Seville has more orange trees than any city in the world. They line every major avenue, fill every plaza, grow in courtyards you can't see from the street. In March and April, they all bloom at once. The flowers are white, small, and individually unremarkable. But 40,000 trees blooming simultaneously create a scent that saturates the entire city.
You'll smell it the moment you leave the airport. Walking through Barrio Santa Cruz at night with the jasmine and orange blossom mixing together is a sensory experience that Seville keeps to itself for most of the year. Locals collect the flowers for tea and to flavor pastries.

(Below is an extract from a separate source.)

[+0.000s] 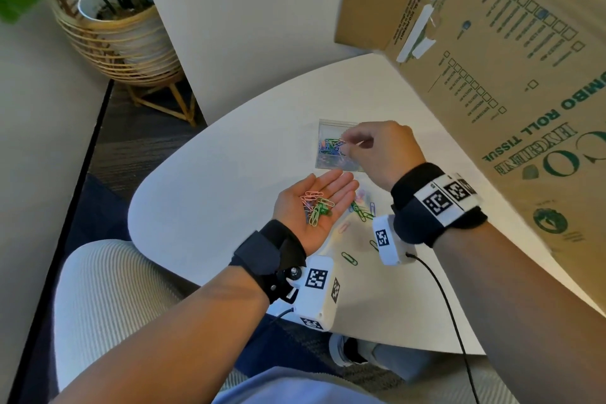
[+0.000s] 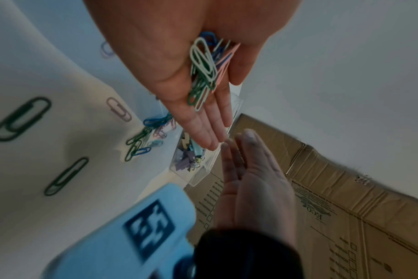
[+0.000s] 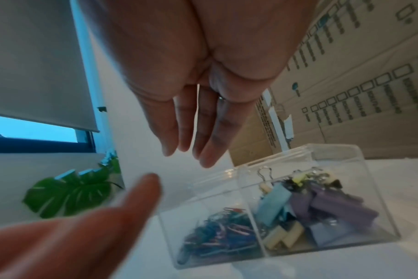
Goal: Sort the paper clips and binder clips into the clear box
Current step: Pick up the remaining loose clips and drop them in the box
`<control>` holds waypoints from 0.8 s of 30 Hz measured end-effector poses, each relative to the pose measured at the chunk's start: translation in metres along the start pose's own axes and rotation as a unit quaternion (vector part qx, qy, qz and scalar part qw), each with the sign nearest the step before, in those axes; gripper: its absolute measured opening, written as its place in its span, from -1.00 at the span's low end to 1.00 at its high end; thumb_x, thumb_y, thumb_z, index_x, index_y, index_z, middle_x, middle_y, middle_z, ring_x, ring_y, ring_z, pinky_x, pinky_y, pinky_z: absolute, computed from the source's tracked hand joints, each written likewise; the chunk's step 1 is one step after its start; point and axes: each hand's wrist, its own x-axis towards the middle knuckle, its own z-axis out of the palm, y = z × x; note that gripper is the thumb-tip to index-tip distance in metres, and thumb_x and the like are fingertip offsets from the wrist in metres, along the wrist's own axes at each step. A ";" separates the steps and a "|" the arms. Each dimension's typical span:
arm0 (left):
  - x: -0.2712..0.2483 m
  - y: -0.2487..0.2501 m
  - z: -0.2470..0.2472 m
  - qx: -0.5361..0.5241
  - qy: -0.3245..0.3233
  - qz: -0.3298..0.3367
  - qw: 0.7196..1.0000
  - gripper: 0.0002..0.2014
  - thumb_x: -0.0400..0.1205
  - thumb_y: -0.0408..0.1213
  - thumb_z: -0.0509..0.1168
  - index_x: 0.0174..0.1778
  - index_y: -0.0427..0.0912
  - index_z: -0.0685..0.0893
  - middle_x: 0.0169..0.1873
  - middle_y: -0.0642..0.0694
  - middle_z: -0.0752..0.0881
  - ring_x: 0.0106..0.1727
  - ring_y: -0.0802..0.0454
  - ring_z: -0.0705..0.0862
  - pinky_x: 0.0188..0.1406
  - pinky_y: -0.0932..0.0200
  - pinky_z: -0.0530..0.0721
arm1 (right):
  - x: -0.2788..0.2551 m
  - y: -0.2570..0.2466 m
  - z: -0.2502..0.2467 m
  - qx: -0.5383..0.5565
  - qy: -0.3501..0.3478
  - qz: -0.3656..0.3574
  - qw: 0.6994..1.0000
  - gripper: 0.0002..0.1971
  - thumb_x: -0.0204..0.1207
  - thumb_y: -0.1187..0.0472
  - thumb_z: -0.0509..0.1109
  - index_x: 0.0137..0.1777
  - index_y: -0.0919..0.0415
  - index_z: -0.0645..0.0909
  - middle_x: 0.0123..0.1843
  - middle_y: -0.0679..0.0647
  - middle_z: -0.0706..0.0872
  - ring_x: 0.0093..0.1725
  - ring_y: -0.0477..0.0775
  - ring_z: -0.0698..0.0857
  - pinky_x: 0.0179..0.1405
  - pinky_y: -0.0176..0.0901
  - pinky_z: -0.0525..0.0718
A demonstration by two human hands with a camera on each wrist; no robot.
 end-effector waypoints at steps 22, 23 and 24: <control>0.001 0.007 0.013 0.034 -0.029 0.022 0.999 -0.50 0.76 -0.10 -0.09 0.32 -0.39 0.57 0.29 -0.39 0.63 0.26 -0.28 0.62 0.26 -0.08 0.55 | -0.046 -0.010 0.020 -0.089 -0.125 -0.162 0.975 -0.80 0.56 0.12 0.39 0.09 -0.09 0.79 0.02 -0.05 0.84 0.05 0.04 0.72 0.09 -0.03 0.65; 0.001 0.007 0.014 0.036 -0.027 0.021 0.999 -0.50 0.76 -0.11 -0.09 0.29 -0.40 0.59 0.26 -0.39 0.64 0.22 -0.27 0.64 0.22 -0.06 0.57 | -0.047 -0.010 0.019 -0.064 -0.119 -0.155 0.979 -0.82 0.55 0.13 0.41 0.05 -0.08 0.81 -0.01 -0.04 0.84 0.02 0.01 0.72 0.09 -0.02 0.65; 0.001 0.007 0.014 0.035 -0.027 0.020 0.999 -0.50 0.76 -0.11 -0.09 0.26 -0.40 0.60 0.23 -0.39 0.65 0.18 -0.27 0.66 0.19 -0.06 0.59 | -0.047 -0.009 0.018 -0.036 -0.116 -0.144 0.982 -0.84 0.54 0.15 0.44 0.02 -0.06 0.82 -0.03 -0.05 0.85 0.01 -0.02 0.73 0.09 -0.05 0.65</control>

The oranges themselves, by the way, are bitter (Citrus aurantium) and used almost exclusively for marmalade — most of it exported to the UK. Don't eat them off the tree. I watched a tourist bite into one once. His face was memorable.
Semana Santa (Holy Week)
Semana Santa usually falls in late March or April (the week before Easter). It's one of Europe's most extraordinary cultural events and it transforms Seville completely.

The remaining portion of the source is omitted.